» **Problem requirements**
Transcribe the listing that follows exactly, from its first line to its last.

» **Supplied material**
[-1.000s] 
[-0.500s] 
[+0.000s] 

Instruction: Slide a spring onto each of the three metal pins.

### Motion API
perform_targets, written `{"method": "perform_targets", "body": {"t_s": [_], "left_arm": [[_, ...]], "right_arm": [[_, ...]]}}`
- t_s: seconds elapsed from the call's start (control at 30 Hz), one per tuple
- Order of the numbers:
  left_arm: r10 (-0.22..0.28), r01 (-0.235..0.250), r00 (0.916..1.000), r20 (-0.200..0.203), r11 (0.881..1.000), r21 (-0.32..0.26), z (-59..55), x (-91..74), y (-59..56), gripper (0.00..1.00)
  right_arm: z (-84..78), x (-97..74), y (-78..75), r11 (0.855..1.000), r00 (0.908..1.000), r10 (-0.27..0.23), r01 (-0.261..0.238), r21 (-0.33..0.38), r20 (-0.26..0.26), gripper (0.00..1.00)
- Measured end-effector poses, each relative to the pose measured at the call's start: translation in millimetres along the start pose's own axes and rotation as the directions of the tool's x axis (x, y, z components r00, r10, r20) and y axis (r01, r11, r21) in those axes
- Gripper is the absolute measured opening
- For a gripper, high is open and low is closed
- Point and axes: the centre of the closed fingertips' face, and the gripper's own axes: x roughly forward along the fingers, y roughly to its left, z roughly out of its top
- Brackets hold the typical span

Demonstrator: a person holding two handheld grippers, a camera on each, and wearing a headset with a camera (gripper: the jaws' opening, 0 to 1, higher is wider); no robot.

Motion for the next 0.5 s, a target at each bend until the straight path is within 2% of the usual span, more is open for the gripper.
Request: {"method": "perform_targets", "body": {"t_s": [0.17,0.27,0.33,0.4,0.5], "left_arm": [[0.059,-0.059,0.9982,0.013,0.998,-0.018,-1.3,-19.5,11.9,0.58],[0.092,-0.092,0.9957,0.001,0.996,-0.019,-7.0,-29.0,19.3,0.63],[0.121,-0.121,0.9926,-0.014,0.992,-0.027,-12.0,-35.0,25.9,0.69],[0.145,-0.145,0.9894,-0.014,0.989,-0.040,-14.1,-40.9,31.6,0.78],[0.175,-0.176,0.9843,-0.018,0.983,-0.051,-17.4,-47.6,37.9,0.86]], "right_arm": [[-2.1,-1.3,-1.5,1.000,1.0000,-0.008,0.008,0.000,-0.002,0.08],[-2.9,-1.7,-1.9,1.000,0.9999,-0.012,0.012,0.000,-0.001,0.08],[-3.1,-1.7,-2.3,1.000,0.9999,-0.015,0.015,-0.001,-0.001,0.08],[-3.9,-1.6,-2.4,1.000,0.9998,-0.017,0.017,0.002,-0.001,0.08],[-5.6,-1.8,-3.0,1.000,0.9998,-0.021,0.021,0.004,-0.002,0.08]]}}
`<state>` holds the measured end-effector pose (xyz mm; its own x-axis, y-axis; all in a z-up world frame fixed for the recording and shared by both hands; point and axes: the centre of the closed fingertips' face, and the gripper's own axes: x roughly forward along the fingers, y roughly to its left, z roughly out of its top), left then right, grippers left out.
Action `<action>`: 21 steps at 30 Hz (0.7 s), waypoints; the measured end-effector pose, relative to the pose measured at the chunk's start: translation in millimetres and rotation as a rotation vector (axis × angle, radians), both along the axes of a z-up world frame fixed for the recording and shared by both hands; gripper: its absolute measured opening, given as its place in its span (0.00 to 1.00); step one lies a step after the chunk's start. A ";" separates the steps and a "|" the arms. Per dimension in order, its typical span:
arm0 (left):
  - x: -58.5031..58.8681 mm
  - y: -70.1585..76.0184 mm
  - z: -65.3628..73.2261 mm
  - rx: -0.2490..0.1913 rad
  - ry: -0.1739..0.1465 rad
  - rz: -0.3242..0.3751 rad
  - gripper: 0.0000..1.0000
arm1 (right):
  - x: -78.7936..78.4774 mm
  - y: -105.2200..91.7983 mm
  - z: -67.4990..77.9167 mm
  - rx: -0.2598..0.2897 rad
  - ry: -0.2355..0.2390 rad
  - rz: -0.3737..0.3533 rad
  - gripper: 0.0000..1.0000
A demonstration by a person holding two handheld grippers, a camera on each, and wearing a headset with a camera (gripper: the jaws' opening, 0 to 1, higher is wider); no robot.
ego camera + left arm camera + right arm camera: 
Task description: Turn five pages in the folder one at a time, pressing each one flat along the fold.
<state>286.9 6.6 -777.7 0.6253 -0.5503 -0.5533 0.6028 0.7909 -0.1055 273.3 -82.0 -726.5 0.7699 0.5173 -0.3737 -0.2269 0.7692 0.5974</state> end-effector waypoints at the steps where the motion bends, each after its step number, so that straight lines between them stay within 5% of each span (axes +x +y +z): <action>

» **Solution to the exercise**
[-1.000s] 
[-0.500s] 
[+0.000s] 

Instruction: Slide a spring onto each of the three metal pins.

### Motion API
perform_targets, written `{"method": "perform_targets", "body": {"t_s": [_], "left_arm": [[_, ...]], "right_arm": [[_, ...]]}}`
- t_s: seconds elapsed from the call's start (control at 30 Hz), one per tuple
- Order of the numbers:
  left_arm: r10 (-0.22..0.28), r01 (-0.235..0.250), r00 (0.916..1.000), r20 (-0.200..0.203), r11 (0.881..1.000), r21 (-0.32..0.26), z (-59..55), x (-91..74), y (-59..56), gripper (0.00..1.00)
  right_arm: z (-84..78), x (-97..74), y (-78..75), r11 (0.855..1.000), r00 (0.908..1.000), r10 (-0.27..0.23), r01 (-0.261..0.238), r21 (-0.33..0.38), r20 (-0.26..0.26), gripper (0.00..1.00)
- Measured end-effector poses, each relative to the pose measured at the call's start: translation in millimetres along the start pose's own axes and rotation as the directions of the tool's x axis (x, y, z components r00, r10, r20) and y axis (r01, r11, r21) in those axes
- Gripper is the absolute measured opening
- For a gripper, high is open and low is closed
- Point and axes: the centre of the closed fingertips' face, and the gripper's own axes: x roughly forward along the fingers, y roughly to its left, z roughly out of its top
- Brackets hold the typical span

Demonstrator: a person holding two handheld grippers, a camera on each, and wearing a headset with a camera (gripper: the jaws' opening, 0 to 1, higher is wider); no robot.

Motion for the next 0.5 s, a target at each bend until the straight path is within 2% of the usual span, more is open for the gripper.
Request: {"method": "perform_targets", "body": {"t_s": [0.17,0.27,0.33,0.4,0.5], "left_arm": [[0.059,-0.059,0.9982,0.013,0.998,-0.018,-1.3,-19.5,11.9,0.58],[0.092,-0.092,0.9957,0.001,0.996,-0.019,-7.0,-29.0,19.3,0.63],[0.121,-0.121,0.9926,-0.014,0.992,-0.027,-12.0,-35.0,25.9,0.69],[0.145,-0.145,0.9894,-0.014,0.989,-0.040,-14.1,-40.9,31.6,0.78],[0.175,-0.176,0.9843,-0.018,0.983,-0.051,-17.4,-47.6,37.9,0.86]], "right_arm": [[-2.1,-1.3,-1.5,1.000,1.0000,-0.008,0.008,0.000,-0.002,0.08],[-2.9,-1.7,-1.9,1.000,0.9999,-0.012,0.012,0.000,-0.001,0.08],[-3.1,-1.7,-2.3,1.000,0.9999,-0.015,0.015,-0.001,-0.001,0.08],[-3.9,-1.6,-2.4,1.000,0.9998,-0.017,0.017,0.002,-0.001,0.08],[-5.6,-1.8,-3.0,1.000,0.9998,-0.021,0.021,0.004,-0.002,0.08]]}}
`<state>` holds the measured end-effector pose (xyz mm; its own x-axis, y-axis; all in a z-up world frame fixed for the recording and shared by both hands; point and axes: the centre of the closed fingertips' face, and the gripper's own axes: x roughly forward along the fingers, y roughly to its left, z roughly out of its top), left then right, grippers left out.
Action `<action>`: 21 steps at 30 Hz (0.7 s), waypoints; the measured end-effector pose, relative to the pose measured at the chunk's start: translation in millimetres and rotation as a rotation vector (axis × angle, radians), both along the axes of a z-up world frame fixed for the recording and shared by both hands; gripper: its absolute measured opening, given as its place in its span (0.00 to 1.00); step one lies a step after the chunk's start. A ";" separates the steps and a "|" the arms. Per dimension in order, its typical span:
arm0 (left):
  - x: -58.5031..58.8681 mm
  - y: -70.1585..76.0184 mm
  - z: -65.3628..73.2261 mm
  - rx: -0.2490..0.1913 rad
  - ry: -0.1739..0.1465 rad
  - rz: -0.3242..0.3751 rad
  - gripper: 0.0000..1.0000
arm1 (right):
  - x: -78.7936..78.4774 mm
  - y: -105.2200..91.7983 mm
  - z: -67.4990..77.9167 mm
  - rx: -0.2598..0.2897 rad
  - ry: -0.2355..0.2390 rad
  - rz: -0.3737..0.3533 rad
  - gripper: 0.0000..1.0000
A demonstration by a person holding two handheld grippers, a camera on each, and wearing a headset with a camera (gripper: the jaws' opening, 0 to 1, higher is wider); no robot.
ego camera + left arm camera + right arm camera: 
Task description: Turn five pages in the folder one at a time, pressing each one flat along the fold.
<state>286.9 6.6 -777.7 0.6253 -0.5503 -0.5533 0.6028 0.7909 -0.1055 273.3 -82.0 -726.5 0.7699 0.5173 -0.3737 -0.2269 0.7692 0.5974</state> end-effector waypoints at the steps where the motion bends, each after its step number, so that straight lines between them stay within 5% of each span (axes +x +y +z): <action>

Nothing further belongs to this answer.